WORK TO COMPLETE »
Run through the records and show each line that includes the string "camera".

Records contained in a dataset
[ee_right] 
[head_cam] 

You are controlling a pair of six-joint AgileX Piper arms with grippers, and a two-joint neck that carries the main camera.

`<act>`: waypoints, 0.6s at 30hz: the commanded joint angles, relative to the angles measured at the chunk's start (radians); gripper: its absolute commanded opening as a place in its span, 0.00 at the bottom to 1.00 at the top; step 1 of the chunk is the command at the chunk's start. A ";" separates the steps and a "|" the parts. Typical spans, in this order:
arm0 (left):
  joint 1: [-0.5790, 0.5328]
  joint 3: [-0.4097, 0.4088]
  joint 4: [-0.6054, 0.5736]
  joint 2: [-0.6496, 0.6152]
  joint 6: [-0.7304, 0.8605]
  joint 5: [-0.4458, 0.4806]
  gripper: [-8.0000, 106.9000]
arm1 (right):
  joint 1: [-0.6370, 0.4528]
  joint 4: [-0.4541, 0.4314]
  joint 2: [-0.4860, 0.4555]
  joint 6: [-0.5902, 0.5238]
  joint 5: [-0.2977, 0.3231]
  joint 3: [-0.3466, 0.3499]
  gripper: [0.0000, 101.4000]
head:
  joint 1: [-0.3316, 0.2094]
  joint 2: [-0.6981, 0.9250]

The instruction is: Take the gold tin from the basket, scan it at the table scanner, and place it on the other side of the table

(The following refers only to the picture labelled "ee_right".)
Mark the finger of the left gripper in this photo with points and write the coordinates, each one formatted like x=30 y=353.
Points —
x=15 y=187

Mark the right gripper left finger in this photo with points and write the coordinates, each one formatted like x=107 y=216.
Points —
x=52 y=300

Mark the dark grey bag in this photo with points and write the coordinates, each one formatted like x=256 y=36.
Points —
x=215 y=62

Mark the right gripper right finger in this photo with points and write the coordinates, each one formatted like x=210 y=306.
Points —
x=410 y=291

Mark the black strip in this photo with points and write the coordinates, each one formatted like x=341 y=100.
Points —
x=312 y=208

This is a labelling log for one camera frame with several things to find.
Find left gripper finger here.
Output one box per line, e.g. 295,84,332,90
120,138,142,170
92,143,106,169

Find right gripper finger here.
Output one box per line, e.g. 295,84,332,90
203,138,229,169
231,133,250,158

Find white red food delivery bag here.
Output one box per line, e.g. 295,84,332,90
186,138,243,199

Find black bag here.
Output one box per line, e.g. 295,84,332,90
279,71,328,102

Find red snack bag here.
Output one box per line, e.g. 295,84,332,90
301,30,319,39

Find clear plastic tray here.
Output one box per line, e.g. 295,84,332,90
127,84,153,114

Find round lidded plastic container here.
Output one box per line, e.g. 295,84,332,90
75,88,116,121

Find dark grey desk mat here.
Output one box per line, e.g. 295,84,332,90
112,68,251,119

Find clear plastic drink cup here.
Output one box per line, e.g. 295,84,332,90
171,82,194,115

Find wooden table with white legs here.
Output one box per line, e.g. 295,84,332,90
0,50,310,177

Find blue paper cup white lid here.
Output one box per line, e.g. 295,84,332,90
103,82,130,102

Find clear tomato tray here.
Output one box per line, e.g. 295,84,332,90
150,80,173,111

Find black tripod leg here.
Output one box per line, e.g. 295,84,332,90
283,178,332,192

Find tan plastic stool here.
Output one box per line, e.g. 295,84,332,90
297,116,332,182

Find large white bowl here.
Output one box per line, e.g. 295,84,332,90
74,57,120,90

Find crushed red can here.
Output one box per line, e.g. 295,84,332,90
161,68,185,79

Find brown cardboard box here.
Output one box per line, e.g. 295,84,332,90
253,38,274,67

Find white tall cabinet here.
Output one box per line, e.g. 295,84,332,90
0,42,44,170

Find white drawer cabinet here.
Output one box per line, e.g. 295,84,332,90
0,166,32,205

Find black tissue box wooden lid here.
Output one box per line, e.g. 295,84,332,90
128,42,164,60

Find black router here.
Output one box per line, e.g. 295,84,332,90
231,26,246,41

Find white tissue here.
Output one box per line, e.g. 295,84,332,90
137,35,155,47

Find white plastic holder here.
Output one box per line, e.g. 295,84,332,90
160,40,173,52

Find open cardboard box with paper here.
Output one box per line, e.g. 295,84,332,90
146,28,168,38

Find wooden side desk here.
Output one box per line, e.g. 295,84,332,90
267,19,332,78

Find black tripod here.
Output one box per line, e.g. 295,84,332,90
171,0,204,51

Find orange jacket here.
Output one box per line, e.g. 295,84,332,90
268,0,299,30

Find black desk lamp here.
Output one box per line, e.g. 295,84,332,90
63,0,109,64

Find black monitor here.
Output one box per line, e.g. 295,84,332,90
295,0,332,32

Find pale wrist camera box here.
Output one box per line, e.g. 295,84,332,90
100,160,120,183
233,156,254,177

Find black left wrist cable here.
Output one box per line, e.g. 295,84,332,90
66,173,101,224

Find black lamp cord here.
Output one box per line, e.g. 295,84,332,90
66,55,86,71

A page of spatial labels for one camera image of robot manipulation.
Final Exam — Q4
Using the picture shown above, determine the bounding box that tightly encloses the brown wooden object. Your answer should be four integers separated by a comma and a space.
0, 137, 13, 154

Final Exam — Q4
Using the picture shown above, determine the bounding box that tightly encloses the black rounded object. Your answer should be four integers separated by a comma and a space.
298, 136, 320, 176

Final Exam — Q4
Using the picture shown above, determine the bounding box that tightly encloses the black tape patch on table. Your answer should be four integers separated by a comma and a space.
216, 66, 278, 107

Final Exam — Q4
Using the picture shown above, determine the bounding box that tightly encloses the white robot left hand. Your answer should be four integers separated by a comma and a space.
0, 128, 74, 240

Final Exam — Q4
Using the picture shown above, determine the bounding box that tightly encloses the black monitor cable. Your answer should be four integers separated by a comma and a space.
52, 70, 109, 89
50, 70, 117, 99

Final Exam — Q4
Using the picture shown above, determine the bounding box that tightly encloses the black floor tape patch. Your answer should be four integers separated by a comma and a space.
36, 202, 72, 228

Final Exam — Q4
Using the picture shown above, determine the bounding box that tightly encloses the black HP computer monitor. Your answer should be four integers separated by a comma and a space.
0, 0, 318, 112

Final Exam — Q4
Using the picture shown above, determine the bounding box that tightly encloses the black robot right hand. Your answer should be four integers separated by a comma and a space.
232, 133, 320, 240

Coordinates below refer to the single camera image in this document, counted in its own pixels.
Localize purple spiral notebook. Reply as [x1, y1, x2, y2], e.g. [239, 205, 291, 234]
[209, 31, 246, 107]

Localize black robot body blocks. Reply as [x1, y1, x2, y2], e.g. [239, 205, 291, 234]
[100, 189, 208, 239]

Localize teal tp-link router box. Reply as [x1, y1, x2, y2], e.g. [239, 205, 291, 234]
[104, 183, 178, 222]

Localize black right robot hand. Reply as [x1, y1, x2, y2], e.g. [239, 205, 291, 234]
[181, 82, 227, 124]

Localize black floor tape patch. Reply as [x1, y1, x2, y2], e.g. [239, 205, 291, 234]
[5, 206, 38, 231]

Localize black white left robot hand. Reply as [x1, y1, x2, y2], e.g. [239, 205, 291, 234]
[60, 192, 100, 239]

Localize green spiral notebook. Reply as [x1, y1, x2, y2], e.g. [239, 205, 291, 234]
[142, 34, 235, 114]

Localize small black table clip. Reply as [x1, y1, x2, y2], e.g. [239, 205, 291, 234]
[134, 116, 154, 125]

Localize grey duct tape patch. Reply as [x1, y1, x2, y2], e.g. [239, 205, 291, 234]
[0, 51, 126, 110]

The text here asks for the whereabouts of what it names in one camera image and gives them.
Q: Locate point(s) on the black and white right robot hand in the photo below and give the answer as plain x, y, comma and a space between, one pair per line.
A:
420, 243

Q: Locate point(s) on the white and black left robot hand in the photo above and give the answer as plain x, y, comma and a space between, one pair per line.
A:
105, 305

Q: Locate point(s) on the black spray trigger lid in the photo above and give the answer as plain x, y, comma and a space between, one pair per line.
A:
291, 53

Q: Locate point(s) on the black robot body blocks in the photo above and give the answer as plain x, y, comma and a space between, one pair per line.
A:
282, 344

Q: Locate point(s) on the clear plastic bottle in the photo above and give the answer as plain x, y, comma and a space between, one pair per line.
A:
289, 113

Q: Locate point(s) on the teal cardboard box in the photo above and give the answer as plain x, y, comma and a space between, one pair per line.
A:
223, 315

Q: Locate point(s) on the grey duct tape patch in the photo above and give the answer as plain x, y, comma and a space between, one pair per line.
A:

SOLUTION TO THIS EXERCISE »
You are controlling a pair of six-joint AgileX Piper arms with grippers, and a two-joint neck that carries the main camera.
This is a labelling log for one camera frame with several things to find.
Find pale wrist camera box here.
A page of spatial labels for one camera image of robot manipulation.
Coordinates below refer to the single camera image in this document, counted in its own pixels.
The text here asks for the whereabouts of what it names in one camera image and gives them.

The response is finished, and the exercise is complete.